On écrit
Perché dans les hauteurs parisiennes d’un appartement aux cheminées condamnées, il ruminait encore ses pensées. Perturbées par les aboiements d’une voisine en joie et de son nouveau chiot en plein désarroi ; elles fuirent vers l’ennui. Il aurait dû s’arrêter là. Mais ressuscitées par le carillon de Saint-Anne de la Butte-aux-Cailles, elles s’éprirent à apposer quelques mots au rythme d’un cliquetis ; remplissant cette page blanche d’une encre illusoire. Le déversera-t-il jusqu’au bout de sa nuit ? Décrira-t-il les passions qui le grisent ou les pressions qui le tordent ? Devra-t-il cracher un spleen ou embrasser une mélancolie qui troque sa tristesse pour une rêverie souriante ? Il n’écrivait que pour respirer. Rien d’autre.

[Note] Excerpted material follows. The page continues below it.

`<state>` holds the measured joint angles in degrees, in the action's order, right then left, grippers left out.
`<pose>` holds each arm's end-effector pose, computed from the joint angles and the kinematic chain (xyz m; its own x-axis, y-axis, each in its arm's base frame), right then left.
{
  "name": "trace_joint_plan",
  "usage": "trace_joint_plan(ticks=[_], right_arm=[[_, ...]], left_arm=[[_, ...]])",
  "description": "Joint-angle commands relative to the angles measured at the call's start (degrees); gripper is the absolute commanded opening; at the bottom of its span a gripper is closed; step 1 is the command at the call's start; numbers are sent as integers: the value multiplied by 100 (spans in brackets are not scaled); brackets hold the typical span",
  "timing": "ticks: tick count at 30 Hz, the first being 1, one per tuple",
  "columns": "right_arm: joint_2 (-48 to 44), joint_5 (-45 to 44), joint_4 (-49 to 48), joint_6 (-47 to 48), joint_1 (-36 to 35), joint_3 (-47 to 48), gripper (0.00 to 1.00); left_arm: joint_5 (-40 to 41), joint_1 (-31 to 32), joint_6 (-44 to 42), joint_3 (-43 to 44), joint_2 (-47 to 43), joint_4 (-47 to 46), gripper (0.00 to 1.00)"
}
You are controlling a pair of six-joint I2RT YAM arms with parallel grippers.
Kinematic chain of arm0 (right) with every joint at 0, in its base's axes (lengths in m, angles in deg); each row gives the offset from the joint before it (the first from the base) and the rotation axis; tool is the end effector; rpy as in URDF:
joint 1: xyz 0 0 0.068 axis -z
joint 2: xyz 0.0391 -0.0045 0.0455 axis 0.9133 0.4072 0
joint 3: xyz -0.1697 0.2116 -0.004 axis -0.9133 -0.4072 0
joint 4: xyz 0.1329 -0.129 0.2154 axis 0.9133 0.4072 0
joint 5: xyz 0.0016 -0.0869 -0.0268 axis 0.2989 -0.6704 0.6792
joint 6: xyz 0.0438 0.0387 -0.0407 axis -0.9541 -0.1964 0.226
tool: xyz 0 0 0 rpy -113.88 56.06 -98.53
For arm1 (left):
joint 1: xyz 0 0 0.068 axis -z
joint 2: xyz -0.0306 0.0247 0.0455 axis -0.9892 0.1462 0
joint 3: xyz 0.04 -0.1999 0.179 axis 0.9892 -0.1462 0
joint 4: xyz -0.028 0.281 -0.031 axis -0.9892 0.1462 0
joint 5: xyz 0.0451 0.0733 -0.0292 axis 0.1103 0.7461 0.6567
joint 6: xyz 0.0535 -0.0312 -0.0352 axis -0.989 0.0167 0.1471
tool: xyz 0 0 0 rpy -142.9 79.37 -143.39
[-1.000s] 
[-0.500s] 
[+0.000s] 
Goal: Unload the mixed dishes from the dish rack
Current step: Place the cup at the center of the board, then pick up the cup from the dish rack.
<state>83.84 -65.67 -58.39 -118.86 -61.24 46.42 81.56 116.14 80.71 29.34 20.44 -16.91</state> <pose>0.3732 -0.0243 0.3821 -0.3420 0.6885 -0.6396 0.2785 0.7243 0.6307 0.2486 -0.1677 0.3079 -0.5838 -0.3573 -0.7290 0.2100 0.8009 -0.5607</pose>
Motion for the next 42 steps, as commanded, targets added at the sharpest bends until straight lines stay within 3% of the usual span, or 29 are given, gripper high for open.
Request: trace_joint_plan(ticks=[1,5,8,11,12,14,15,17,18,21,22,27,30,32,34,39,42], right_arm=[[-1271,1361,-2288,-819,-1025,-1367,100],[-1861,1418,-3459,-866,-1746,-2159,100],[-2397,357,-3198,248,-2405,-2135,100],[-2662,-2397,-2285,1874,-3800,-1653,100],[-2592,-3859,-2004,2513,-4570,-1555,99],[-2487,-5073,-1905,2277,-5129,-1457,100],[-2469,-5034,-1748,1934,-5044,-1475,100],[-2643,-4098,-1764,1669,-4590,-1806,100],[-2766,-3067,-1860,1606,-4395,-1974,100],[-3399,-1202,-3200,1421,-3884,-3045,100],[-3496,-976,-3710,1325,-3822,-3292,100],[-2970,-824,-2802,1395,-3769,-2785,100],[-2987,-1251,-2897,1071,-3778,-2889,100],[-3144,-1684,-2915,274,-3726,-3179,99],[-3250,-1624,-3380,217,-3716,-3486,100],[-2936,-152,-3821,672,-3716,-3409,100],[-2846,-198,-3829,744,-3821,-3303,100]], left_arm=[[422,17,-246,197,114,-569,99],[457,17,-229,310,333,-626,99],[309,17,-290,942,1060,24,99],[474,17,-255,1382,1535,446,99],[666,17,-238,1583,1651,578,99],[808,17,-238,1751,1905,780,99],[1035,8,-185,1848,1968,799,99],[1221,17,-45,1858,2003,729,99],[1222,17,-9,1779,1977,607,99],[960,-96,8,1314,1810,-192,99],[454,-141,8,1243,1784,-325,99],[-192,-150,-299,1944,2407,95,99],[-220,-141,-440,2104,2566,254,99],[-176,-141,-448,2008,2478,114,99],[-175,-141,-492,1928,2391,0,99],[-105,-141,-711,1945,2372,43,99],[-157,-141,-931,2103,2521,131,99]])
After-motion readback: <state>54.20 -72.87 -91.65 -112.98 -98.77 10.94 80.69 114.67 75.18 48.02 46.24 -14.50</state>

C’est alors que l’harmonie d’un doux soir d’été autorisa un agréable courant d’air à se balader au milieu de ses pensées. Que raconteraient-elles cette fois-là ? Rien ? Peuvent-elles, le temps d’une soirée, se permettre une impersonnalité volontaire ? Est-il en droit de vanter cet acte comme une poésie moderne ou n’est-ce qu’un lyrisme subjectif ; de surcroît sans modestie ? Alors pourquoi emprisonner ces mots ici ? Pourquoi les condamner ? Pourquoi enchaîner ces lettres entre elles si absolument rien n’est que ce qu’elles osent proférer ? Quel exutoire trouve-t-il dans ces puériles rédactions, bercées par ce fond de piano ; sobre chef d'orchestre d’une cadence maladroitement littéraire ? Suffit-il simplement de faire danser un texte pour qu’il y naisse une âme ? Faut-il l’enivrer de ponctuation, le costumer de métaphores compliquées ou consentir à l’étrangler avant que nul n’en découvre son sens ?
Il n’en savait foutrement rien. Il n’écrivait rien. Il arrêtait de fouiller dans une fontaine de livres à la recherche de la tournure parfaite. Il mettait juste un poing dans chacune de ses phrases. Écrasées, plus jamais elles ne jouiront de la saveur de ce dernier mot plus exubérant que les précédents. Elles agonisaient. Il n’avait rien dit, rien écrit, rien senti. Seul comme un abruti, la mélodie du Temps posait pour lui ces lettres qui l'empêchaient de plonger dans le vertige de son propre cœur ; lui qui lui manifestait sa véritable liberté.